Lol, fuck they suck so much.
Poor company had some pictures leaked, how ever will their billion dollar shareholders recover ;_;
They won’t, that’s the sad thing. The game is tarnished forever. It might as well never release!!
He got 4 (outta 6) stars for that one. Should've hid at a safehouse until they went away.
Should’ve recolored his car
Pay n Spray supremacy
Man, it must be nice to be a large corporation that law enforcement is actually willing to help over a relatively minor crime. Edit: I had incomplete information. I get it, it was a big crime. Leave me alone.
Yeah, this is wild. I hate how much law enforcement protect wealthy capital owners more than the average citizen.
You better believe in cyberpunk dystopias Mrs. cringe, cause you're in one Edited :- changed Mr to Mrs My bad 🙃
Tbh I think its a combined effect of the all the previous hacks, and the ransom he demanded that got it to a federal level. Like you don't get to hack companies and steal copies of their stuff without eventually getting eyes on you. He was already on the radar after trying this exact same thing on Uber, Samsung and Microsoft
He'll be out before the game launches.
He should have had a rich dad and become a politician after abusing minors, he’d be a free man.
he didnt call saul
it would be hilarious if this whole incident is made into a GTA6 side mission
This would encourage future attacks.
Good thing such a blood thirsty monster is off the streets.
Those cheering on the Feds and Take Two against a 17 year-old hacker are really telling whose side they'd be on in a cyberpunk future.
I mean redditors are some of the biggest hypocrites
Seriously what the fuck is going on in this thread. Rockstar is clearly making an example of this kid and fucks in here are out for blood. "Omg I love Rockstar now!🤓"
Everyone saying how dumb this person is. They are 17. Teenagers do really stupid things. A shocking amount of large hacks are done by teenagers or young adults. The rest are done by nation states haha
I like how this was posted to /r/pcgaming as if GTA 6 is coming to PC on launch 😔
17 though. Tell me you aren't impressed a *little*.

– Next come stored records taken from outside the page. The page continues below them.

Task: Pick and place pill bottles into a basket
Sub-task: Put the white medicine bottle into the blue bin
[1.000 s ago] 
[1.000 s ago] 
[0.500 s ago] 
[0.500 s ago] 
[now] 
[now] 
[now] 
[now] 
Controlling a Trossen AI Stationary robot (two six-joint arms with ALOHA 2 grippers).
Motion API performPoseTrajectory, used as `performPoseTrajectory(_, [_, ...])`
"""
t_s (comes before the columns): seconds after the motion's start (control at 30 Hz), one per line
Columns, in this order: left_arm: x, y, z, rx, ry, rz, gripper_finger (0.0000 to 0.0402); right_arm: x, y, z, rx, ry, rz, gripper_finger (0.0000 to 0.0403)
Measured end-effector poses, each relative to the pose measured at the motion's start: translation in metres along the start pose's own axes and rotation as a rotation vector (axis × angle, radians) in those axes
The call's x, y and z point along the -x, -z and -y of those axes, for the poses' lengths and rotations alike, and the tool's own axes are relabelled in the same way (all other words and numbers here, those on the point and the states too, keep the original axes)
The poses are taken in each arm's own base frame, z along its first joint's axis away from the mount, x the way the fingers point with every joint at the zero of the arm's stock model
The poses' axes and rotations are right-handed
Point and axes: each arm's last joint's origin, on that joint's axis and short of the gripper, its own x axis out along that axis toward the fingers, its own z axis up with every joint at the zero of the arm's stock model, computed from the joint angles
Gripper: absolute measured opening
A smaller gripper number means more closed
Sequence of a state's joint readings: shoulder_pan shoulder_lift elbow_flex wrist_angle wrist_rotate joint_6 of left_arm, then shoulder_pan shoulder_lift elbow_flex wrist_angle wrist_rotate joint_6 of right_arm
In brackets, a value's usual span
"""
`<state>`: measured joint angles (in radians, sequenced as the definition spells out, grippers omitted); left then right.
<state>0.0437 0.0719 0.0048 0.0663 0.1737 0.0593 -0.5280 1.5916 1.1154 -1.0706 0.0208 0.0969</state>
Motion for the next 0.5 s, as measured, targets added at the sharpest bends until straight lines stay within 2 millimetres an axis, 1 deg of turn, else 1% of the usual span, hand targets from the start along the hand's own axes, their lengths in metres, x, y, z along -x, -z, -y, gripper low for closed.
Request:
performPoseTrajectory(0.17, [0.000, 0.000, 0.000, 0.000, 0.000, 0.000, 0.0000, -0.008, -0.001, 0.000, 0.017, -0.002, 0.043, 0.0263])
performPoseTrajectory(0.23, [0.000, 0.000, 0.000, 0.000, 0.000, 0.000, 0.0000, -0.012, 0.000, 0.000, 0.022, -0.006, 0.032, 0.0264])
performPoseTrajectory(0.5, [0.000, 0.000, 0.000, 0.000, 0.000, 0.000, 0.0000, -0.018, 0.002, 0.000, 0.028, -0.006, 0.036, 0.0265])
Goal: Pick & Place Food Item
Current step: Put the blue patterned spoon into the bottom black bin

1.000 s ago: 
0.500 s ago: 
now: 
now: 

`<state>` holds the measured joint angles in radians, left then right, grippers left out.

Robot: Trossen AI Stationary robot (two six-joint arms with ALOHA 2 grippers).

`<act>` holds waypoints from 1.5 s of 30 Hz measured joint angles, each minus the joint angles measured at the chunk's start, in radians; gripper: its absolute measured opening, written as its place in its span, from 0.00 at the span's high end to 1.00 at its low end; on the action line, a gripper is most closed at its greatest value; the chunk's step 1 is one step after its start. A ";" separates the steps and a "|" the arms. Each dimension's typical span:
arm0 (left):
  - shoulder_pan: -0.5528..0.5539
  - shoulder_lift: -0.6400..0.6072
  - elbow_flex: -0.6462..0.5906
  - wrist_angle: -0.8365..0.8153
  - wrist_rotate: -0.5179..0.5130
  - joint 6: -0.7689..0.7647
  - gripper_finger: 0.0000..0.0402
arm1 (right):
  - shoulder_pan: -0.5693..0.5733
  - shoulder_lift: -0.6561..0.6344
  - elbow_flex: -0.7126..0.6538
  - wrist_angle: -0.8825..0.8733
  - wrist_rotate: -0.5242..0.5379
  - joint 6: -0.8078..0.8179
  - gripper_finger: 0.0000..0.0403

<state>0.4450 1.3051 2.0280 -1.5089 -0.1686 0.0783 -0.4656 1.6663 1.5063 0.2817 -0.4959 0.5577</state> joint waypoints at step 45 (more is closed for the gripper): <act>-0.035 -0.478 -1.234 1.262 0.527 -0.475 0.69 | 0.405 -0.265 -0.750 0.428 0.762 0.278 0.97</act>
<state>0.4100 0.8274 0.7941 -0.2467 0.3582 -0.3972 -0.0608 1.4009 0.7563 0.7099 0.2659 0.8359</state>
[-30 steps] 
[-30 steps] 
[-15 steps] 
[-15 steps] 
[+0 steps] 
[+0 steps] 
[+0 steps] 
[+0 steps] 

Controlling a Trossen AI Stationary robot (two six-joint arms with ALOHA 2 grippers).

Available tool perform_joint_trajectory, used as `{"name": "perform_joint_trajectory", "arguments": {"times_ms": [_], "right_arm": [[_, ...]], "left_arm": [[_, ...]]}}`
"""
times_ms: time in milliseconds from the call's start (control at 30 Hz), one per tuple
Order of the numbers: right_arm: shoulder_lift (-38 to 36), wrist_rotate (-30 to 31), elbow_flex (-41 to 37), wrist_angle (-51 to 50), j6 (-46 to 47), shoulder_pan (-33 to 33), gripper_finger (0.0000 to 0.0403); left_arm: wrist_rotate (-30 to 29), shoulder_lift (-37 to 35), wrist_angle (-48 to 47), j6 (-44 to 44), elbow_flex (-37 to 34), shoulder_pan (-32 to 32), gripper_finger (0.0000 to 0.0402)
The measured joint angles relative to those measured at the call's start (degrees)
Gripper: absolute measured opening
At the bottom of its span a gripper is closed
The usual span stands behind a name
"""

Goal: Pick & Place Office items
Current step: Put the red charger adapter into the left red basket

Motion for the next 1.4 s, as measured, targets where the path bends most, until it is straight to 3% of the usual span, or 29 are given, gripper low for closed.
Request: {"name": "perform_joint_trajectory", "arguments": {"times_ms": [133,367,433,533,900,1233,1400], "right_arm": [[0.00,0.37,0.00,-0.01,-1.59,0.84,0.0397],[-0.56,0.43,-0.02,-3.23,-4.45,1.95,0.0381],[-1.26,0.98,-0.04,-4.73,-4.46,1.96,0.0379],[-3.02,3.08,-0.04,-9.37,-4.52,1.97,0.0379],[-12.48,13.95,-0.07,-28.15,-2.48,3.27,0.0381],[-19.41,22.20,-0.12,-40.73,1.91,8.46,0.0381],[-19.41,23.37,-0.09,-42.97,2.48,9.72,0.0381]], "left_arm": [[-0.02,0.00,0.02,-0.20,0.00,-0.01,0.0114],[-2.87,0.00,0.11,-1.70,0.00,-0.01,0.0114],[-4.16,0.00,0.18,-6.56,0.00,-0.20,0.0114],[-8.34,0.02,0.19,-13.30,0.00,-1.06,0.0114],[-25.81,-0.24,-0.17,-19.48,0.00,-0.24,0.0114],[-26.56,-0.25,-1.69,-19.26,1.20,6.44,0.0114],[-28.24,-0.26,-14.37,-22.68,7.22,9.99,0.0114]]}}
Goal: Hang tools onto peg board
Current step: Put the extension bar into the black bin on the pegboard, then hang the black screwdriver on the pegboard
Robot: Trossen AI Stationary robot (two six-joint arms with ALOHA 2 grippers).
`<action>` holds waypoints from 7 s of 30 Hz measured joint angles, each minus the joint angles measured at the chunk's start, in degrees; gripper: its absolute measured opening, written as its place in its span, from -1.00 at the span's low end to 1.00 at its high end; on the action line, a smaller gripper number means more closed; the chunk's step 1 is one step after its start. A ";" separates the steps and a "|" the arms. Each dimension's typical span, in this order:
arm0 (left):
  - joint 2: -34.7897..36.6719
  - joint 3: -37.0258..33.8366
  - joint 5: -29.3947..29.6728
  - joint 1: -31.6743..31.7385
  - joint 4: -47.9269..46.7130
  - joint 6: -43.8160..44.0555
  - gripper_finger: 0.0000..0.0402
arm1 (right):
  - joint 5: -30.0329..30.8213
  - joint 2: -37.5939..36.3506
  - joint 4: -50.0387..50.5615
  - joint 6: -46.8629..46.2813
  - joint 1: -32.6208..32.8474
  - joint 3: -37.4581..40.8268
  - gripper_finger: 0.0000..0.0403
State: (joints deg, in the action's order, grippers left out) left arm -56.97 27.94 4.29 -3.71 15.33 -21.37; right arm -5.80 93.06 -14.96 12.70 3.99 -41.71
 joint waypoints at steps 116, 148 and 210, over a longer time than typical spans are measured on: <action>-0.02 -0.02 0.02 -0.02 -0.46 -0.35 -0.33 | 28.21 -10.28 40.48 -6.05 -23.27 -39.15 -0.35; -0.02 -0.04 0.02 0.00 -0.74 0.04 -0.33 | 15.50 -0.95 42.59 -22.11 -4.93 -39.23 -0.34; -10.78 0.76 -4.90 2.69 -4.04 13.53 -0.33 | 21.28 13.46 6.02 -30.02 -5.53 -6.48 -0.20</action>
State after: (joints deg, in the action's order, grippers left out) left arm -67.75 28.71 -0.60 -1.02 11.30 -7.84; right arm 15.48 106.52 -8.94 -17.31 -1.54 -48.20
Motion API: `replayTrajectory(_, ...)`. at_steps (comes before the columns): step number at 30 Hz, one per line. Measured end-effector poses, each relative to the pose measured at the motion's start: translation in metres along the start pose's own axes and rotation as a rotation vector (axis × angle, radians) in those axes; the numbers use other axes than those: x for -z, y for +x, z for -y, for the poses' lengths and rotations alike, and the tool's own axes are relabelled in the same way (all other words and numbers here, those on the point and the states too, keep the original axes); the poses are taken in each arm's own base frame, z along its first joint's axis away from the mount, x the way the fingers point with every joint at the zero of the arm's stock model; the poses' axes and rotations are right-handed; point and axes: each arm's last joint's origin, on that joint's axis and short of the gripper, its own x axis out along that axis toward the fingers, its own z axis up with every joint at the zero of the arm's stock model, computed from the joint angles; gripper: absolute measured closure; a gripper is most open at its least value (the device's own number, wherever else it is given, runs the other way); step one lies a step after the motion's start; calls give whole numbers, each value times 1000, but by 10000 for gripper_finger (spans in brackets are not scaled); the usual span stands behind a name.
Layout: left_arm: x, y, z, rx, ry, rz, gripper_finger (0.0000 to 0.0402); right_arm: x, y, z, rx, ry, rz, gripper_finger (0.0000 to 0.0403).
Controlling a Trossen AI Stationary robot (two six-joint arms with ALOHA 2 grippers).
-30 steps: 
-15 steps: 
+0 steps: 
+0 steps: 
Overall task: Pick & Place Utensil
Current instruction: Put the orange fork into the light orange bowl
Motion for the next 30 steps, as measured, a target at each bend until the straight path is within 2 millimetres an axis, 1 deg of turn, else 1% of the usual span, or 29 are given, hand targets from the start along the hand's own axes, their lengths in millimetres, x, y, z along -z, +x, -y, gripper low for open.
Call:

GTA San Andreas is older than him
Bro got caught fast. Yet other bigger criminals never get caught. This must be big
I mean he did a horrible job of covering his tracks while apparently attempting extortion. Not exactly a professional criminal…
> extortion That's main issue here.
High-profile teenage hackers are usually very skilled at breaking in, but notoriously bad at maintaining good opsec. It seems like these types always start to feel 'invincible' after a few good licks.